Речь свою повел Ярополк издалека. Похвально, что Мстислав жаждет сразиться с Михалкой в честном
Ярополковы слова поколебали самоуверенность брата. Не умел Мстислав говорить, не поднаторел в учености и потому слушал Ярополка со вниманием. Все глубже и глубже проникали в него ползучие речи владимирского князя, и все бледнее становилась пугавшая его с детства тень Окаянного Святополка, порешившего братьев своих Бориса и Глеба...
Знал Ярополк, за какой конец взяться,— темное будущее нарисовал Мстиславу. Время ли раздумывать, ежели судьба стучится у ворот?! И не судьба, а бесчестье. Им же господь вложил в руки оружие — не они идут с бранью на дядьев своих, дядья идут на сыновцев. А ежели владимирский и суздальский стол останется за ними, значит, и правда на их стороне,— значит, простятся им все грехи. В случае же неудачи мыкаться молодым князьям по белу свету, просить подаяния, жить изгоями до конца дней своих. Второй раз Михалка на раздел не пойдет. Возьмет себе Владимир и Суздаль, а Переяславль и Ростов отдаст Всеволоду.
Проглотив ком, Мстислав сказал:
— Быть по-твоему, брате.
И снова призвал к себе Ярополк послушную карлицу. Старуха тут же явилась на зов, преданными глазами впилась в лица молодых князей.
— Все ли сделала, старая?— спросил ее Ярополк.— Ходила ли в лес, собрала ли зелья?
— И в лес ходила,и зельюшка собрала,— проквакала мамка.— Зелье в печурке сушится, набирается тайной силы.
— Пусть набирается,— сказал Ярополк.— А мы с братом покуда медку изопьем. Прикажи-ка своим девкам нацедить самого сладкого.
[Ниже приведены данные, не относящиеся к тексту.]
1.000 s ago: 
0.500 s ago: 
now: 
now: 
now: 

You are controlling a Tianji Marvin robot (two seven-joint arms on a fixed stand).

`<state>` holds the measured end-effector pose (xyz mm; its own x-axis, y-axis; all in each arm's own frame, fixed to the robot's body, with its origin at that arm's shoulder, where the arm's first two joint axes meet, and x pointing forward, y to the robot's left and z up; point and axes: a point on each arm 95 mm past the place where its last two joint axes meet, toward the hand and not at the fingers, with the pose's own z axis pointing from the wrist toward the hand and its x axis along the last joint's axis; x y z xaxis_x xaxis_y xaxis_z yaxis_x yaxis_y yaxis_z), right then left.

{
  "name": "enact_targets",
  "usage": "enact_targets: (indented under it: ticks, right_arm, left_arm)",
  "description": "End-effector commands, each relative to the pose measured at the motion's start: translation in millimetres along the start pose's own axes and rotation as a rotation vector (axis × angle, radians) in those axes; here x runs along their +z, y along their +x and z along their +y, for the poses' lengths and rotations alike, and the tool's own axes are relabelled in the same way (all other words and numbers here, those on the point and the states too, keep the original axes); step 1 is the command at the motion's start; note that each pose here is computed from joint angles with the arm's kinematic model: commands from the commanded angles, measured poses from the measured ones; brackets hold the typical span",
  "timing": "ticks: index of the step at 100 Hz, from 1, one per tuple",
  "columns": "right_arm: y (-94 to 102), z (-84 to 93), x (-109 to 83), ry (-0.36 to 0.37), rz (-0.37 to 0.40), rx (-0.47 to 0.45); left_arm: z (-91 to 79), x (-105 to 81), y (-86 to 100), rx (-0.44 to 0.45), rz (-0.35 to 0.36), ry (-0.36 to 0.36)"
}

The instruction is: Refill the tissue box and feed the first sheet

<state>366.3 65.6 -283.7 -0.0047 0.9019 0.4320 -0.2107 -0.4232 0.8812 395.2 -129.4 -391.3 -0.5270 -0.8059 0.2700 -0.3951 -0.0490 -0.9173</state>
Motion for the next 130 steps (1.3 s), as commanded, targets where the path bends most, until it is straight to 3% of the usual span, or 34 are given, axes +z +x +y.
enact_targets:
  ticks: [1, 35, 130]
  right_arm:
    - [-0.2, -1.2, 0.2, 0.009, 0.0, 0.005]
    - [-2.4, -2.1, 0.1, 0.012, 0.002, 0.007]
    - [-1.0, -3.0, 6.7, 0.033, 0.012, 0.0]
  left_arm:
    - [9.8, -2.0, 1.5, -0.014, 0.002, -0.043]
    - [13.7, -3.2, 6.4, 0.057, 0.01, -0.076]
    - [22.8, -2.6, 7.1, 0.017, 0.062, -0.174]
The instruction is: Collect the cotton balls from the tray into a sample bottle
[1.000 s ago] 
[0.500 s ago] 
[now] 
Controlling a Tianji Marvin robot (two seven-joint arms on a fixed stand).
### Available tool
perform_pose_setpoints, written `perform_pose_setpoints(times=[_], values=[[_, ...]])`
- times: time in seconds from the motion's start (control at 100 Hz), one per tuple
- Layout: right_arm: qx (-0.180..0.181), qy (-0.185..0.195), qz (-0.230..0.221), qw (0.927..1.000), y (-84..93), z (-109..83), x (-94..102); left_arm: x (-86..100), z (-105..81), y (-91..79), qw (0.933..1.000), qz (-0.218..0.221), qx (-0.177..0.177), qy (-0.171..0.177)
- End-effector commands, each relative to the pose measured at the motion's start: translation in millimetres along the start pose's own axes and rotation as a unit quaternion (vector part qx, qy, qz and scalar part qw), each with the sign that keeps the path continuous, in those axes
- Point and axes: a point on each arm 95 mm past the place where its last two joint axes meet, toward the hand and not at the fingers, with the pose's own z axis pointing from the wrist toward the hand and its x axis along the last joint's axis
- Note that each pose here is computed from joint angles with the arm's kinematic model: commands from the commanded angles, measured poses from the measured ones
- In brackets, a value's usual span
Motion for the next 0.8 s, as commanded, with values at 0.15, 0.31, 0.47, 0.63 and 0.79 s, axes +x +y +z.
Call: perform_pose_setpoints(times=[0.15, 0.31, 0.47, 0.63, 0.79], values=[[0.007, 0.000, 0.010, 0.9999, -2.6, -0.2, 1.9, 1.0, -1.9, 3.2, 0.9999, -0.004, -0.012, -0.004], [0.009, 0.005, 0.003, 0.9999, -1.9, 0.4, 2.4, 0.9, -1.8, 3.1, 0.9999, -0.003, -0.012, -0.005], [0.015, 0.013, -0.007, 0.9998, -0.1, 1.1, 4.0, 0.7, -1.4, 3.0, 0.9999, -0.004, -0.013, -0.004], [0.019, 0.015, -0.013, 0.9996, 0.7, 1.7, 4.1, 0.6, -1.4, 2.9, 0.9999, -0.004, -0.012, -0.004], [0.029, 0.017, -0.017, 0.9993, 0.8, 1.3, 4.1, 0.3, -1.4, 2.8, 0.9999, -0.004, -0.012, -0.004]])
— Нацедим, князь, как велишь.
Старуха улыбнулась, открыв полый рот с единственным зубом-резцом, и, пятясь, скрылась за дверью. Мстислава передернуло.
— Ведьма твоя мамка,— сказал он.— Креста на ней нет.
— Зато крепкой веры. Горло за меня перегрызет. Подыхать будет, а рот разинет, чтобы недруга укусить. Сыщи-ка такого среди любимых гридней. Не сыщешь. Глазами алчными ждут посул. А коли золото в суме не позвякивает, глядят по сторонам: к кому бы переметнуться.
— Что верно, то верно,— согласился Мстислав.
Девки принесли мед, расставили жбаны на льняной скатерти, к меду подали блюда с ромейскими сладостями.
Князья выпили по чаре — полегчало. Налили по второй — совсем осмелели. Стали говорить о задумке своей, не таясь. Да и кого таиться? Себя таиться? Зачем, коли уж на дело этакое решились?!
Думали-гадали: кому вручить свою кривду? Одно знали — человеку верному, но неприметному, чтобы у Михалки, упаси боже, не вызвать подозрений. Сидели, потели, наконец надумали: кому, как не Петряте, московскому огнищанину. Как ни поверни, по всему подходит Петрята, а главное — Кучковичам родня. Кучковичам от Михалки не ждать пощады. Сядет Михалка на стол, расправится с Андреевыми убийцами. А там доберется и до огнищанина.